The task:
Look below for the line that has "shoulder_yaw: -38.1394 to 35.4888". Set down the lines from there through the line that has "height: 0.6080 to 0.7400", exactly as written.
Data extract: Begin
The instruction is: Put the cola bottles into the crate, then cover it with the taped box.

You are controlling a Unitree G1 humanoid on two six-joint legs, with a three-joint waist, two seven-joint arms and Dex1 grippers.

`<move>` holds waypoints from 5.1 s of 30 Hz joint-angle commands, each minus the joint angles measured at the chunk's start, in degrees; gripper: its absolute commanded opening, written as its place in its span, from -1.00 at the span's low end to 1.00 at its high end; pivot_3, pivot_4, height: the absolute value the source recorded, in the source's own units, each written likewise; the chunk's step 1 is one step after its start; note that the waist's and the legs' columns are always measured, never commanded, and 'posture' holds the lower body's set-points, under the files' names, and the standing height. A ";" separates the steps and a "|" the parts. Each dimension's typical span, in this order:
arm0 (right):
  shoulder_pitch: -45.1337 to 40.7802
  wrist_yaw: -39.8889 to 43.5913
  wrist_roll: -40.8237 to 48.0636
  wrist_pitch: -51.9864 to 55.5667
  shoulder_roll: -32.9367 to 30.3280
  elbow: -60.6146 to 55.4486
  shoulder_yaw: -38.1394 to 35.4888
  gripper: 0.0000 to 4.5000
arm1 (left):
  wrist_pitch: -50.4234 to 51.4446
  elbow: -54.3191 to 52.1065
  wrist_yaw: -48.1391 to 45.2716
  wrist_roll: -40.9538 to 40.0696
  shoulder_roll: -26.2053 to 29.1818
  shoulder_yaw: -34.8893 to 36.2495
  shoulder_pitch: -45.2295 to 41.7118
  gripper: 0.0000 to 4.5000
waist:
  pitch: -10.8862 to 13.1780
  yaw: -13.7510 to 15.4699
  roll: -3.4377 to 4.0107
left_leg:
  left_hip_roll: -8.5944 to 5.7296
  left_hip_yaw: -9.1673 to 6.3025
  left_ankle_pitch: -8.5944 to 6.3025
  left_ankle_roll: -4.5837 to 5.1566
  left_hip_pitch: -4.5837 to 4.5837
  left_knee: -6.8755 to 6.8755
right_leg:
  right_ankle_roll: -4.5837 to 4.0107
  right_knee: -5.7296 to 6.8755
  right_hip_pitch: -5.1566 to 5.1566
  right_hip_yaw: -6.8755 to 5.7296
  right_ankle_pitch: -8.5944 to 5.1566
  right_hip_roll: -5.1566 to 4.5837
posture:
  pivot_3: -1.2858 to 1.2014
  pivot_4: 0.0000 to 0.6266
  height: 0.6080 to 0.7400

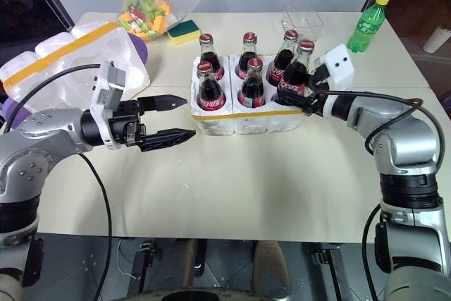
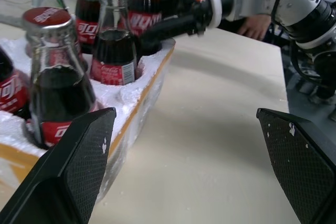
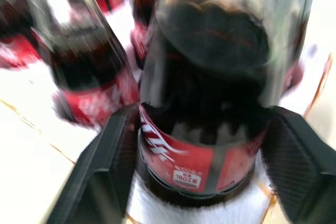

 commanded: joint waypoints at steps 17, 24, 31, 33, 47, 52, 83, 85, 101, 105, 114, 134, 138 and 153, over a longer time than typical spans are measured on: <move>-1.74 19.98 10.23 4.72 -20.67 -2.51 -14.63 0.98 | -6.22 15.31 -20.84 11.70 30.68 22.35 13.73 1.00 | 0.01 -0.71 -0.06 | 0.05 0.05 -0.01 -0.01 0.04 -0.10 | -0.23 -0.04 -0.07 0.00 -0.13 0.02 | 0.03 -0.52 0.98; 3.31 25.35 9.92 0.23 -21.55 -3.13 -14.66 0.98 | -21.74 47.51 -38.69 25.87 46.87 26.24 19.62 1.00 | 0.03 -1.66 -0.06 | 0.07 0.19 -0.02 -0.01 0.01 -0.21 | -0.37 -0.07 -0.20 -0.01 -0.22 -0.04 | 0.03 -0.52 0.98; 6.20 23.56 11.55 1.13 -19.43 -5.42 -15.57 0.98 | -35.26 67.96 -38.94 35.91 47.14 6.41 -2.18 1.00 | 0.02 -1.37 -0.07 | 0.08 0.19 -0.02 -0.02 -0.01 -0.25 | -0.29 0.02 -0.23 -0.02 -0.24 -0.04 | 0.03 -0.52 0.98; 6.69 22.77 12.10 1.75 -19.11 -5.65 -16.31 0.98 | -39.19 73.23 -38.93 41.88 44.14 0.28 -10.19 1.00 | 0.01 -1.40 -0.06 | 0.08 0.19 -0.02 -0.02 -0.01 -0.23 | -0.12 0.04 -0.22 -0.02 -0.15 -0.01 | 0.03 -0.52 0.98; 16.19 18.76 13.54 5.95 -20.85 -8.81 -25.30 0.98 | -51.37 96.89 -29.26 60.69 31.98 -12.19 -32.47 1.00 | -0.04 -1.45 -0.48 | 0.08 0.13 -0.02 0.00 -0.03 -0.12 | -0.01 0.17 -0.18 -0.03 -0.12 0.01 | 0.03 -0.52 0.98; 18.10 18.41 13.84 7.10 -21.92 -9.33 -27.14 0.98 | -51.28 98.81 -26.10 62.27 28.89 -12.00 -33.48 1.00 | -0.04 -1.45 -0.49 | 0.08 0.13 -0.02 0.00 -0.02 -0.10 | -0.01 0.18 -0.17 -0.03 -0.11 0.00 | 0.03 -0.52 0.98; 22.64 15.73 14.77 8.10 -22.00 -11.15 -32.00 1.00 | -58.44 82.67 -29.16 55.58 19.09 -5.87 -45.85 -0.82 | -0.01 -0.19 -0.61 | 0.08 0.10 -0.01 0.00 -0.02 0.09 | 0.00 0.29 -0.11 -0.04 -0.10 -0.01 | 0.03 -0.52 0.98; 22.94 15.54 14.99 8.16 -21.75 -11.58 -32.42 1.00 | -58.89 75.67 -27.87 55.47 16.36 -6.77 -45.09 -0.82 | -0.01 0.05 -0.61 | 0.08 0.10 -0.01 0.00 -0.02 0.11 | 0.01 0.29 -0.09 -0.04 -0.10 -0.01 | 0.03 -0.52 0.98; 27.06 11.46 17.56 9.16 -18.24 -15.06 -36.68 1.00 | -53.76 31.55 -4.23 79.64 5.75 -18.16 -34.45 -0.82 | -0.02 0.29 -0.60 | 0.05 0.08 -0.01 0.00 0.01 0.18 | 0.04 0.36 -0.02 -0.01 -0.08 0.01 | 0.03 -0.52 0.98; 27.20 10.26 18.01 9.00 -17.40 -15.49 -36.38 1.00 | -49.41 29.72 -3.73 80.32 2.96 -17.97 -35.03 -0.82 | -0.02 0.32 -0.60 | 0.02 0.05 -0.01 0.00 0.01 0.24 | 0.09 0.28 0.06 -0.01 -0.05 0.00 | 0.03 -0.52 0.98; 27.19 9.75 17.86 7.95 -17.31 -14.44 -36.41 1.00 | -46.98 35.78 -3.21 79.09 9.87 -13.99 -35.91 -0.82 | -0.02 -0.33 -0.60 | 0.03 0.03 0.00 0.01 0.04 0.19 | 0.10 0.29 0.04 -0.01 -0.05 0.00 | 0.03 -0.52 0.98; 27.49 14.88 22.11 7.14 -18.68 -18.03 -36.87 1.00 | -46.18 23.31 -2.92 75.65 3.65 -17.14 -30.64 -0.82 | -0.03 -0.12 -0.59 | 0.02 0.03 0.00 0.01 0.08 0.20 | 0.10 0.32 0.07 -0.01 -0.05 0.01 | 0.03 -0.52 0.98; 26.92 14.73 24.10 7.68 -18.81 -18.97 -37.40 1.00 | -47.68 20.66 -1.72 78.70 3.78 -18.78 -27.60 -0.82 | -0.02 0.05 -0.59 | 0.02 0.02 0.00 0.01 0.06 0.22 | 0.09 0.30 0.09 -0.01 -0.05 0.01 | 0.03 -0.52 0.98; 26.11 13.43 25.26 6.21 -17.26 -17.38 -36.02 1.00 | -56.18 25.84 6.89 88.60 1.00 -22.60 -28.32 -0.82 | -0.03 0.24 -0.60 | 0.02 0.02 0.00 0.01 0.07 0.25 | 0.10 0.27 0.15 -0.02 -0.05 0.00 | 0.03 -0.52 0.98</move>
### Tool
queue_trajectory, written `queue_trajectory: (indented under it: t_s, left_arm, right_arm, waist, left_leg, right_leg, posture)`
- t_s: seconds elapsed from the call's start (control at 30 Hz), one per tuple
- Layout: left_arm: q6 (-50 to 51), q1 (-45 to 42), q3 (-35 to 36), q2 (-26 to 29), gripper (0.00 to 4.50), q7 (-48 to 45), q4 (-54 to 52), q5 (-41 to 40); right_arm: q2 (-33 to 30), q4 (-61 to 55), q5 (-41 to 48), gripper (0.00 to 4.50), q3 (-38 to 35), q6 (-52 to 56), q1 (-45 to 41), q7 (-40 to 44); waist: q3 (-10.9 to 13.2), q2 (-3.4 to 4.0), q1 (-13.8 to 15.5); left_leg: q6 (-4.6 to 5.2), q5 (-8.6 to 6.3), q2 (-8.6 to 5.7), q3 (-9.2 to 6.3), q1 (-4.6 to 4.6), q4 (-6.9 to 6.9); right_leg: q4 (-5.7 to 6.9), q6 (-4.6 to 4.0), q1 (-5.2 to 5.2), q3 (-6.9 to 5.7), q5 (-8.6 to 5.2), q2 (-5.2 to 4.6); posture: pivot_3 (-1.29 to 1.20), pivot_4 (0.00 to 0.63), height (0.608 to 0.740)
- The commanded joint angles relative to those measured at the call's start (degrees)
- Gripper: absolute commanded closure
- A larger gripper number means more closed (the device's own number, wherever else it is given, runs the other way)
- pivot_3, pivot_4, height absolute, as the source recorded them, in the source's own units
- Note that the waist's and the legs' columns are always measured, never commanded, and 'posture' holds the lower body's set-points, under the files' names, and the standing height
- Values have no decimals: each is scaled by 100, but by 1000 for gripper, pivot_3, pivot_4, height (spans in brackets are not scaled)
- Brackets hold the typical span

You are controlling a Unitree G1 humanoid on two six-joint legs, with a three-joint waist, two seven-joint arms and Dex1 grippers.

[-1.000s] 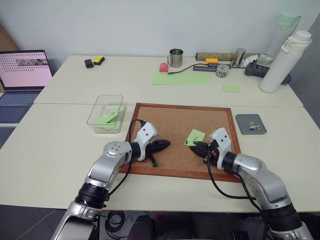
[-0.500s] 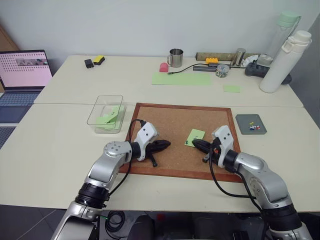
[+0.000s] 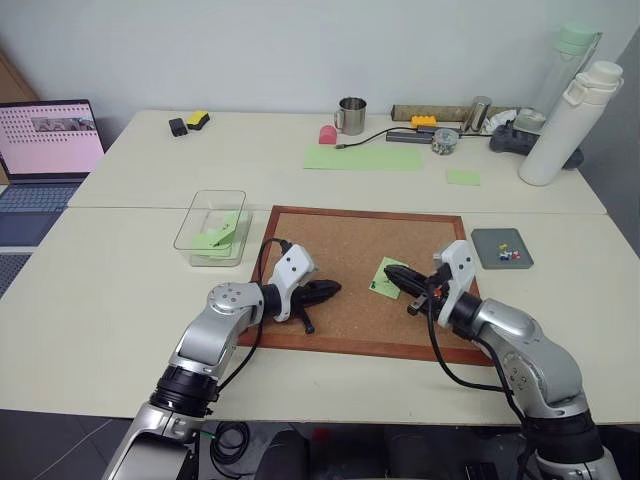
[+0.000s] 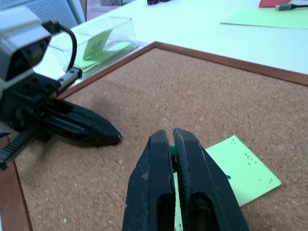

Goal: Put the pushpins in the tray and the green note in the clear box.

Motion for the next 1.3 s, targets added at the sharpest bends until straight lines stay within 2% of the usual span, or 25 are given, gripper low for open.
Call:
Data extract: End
Expected answer:
  shoulder_yaw: -38.1394 to 35.4888
  gripper: 0.0000 to 4.5000
arm1 (left):
  wrist_pitch: -50.4234 to 51.4446
  elbow: -54.3191 to 52.1065
  wrist_yaw: -48.1391 to 45.2716
  wrist_roll: -40.9538 to 40.0696
  shoulder_roll: -26.2053 to 29.1818
  shoulder_yaw: -34.8893 to 36.2495
  shoulder_pitch: -45.2295 to 41.7118
  gripper: 0.0000 to 4.5000
waist:
  pitch: -10.8862 to 13.1780
  yaw: -13.7510 to 15.4699
  roll: -3.4377 to 4.0107
left_leg:
  left_hip_roll: -8.5944 to 5.7296
  left_hip_yaw: -9.1673 to 6.3025
  left_ankle_pitch: -8.5944 to 6.3025
  left_ankle_roll: -4.5837 to 5.1566
  left_hip_pitch: -4.5837 to 4.5837
  left_knee: -6.8755 to 6.8755
right_leg:
  right_ankle_roll: -4.5837 to 4.0107
  right_knee: -5.7296 to 6.8755
  right_hip_pitch: -5.1566 to 5.1566
  right_hip_yaw: -6.8755 to 5.7296
  right_ankle_pitch: -8.5944 to 5.1566
  right_hip_roll: -5.1566 to 4.5837
posture:
  pivot_3: -1.2858 to 1.2014
  pivot_4: 0.0000 to 0.6266
  height: 0.6080 to 0.7400

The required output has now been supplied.